Monday, November 28, 2011

Late Afternoon Paris

[written in cafe by École Militaire on borrowed paper with a borrowed pen.  A blue pen.]


Is this blue?  Lindsay's a blue pen girl.   She's a sucker for hot wine with orange rinds and cinnamon.  And she's a Mac girl, but let's be honest, most girls are.  It's Steve Jobs' uncanny knowledge of the creative feminine and desire, I think.  He was a master.  And what's more, he knew it.  His clutch on the world will never quite let go, not anytime in the foreseeable future anyways.  This world of iPods and iPads and iPhones.  And iTunes.  And the might Apple.  Our generation is his dynasty, and he's not even here to watch us grow.  His old bucket of bones and flesh couldn't carry on with such a life.  The body of a true genius often suffers on it's balance with the mind.  The strong mind.  The strong mind overpowers the body, living through lifetimes, tenfold, who knows, bringing it's physical being along for the ride.  I don't know how he managed on for so long.  What a testament.  But maybe he knew how to carry on.  To endure through the ages so as to make time no gauge of existence.  So precious few have the words that ring through the decades, the achievements that we live by and because of.   There was Edison and his bulb.  There was Gutenburg with his press.  But I think Jobs was the diamond of them all.  Everlasting to another degree.  Because before his departure, he gave us one last creation to remember him by.  A voice with a name.  A faceless feminine of all knowledge, always there for you, to talk to you, to guide you.  And Siri is her nameo.  She's a being of no physical presence.  And still everyone knows her.  Millions talk to her everyday, and she talks to them.  She's getting to know them, like he never could.  RIP Steve Jobs.  Long live the diamond.

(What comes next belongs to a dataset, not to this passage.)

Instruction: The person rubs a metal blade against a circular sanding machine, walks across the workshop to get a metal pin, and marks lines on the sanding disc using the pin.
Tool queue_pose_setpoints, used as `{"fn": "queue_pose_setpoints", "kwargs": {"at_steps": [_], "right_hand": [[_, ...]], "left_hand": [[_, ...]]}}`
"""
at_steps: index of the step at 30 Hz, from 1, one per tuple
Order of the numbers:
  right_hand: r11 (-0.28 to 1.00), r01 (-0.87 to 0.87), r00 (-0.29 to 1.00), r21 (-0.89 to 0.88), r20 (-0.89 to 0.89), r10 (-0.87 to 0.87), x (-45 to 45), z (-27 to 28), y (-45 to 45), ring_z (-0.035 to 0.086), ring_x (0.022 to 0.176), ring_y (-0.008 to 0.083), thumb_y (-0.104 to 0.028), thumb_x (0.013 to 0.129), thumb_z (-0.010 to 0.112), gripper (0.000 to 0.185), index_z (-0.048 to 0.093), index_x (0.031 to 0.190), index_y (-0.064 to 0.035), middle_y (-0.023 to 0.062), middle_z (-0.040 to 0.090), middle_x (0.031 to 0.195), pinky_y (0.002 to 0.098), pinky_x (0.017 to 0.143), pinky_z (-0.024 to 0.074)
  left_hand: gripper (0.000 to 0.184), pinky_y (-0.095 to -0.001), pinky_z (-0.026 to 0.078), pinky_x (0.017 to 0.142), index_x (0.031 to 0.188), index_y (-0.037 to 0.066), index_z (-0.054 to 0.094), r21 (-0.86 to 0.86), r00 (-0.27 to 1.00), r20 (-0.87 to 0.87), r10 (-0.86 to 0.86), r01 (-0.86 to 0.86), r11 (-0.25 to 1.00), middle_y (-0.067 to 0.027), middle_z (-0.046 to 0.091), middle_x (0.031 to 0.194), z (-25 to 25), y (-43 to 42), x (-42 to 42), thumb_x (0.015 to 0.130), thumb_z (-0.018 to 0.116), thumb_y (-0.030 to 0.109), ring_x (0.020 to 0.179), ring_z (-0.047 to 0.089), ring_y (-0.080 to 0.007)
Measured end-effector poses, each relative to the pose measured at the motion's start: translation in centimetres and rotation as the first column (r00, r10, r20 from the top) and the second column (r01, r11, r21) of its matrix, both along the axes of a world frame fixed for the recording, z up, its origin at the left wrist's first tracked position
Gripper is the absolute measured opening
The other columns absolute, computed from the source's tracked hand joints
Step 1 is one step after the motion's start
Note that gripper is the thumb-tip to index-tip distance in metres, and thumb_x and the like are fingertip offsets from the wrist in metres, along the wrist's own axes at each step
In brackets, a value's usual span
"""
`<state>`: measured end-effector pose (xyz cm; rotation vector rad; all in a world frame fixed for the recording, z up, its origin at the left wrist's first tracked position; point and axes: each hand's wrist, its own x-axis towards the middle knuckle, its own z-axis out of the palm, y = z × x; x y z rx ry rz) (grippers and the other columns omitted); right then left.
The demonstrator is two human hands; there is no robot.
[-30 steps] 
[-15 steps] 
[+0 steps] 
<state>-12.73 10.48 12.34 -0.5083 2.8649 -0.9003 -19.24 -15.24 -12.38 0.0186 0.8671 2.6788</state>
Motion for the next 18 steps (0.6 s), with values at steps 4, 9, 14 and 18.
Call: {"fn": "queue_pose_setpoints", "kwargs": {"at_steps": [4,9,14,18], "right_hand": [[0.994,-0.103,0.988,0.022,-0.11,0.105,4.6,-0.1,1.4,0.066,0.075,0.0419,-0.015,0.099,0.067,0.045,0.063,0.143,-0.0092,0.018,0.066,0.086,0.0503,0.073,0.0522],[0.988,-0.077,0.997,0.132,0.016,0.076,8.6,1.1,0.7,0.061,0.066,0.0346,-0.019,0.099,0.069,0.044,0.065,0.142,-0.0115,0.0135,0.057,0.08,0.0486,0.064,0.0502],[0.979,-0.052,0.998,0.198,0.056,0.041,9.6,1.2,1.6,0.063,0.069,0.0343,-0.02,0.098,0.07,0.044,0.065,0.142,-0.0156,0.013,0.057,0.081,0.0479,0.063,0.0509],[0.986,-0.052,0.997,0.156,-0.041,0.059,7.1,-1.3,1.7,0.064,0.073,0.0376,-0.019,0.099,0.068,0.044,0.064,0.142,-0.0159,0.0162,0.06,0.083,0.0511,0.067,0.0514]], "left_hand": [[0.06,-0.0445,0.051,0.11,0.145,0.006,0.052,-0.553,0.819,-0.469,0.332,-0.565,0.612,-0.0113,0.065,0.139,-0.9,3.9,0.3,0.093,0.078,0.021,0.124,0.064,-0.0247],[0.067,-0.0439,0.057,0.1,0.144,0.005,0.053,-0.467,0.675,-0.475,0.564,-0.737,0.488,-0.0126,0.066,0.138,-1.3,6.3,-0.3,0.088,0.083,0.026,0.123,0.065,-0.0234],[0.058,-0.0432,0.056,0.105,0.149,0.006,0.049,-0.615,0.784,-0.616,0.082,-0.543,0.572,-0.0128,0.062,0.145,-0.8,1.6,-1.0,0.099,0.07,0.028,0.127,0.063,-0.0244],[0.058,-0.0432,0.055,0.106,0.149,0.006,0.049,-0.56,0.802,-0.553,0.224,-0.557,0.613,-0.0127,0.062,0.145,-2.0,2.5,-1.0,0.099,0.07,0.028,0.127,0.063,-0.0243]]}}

It's funny to me to think though, that (if you believe it be like those crazy scientists say) we evolved from much primer animals.  From things having sex in the water to things having sex on land, to things that smelled each other, that relied on the basis of instinct to survive, then began communicating through physical posturing, emotions, and then audio signals, and using tools, and convening and congealing into herds and civilizations and all the in-between's and mistakes along the way.  Curious that Siri should begin with civilization at her fingertips, our tools are her tools, our questions are her concern.  And she's evolving back the way we came maybe.  Or MAYBE these hot wines with cinnamon and orange rinds are just too AMAZING.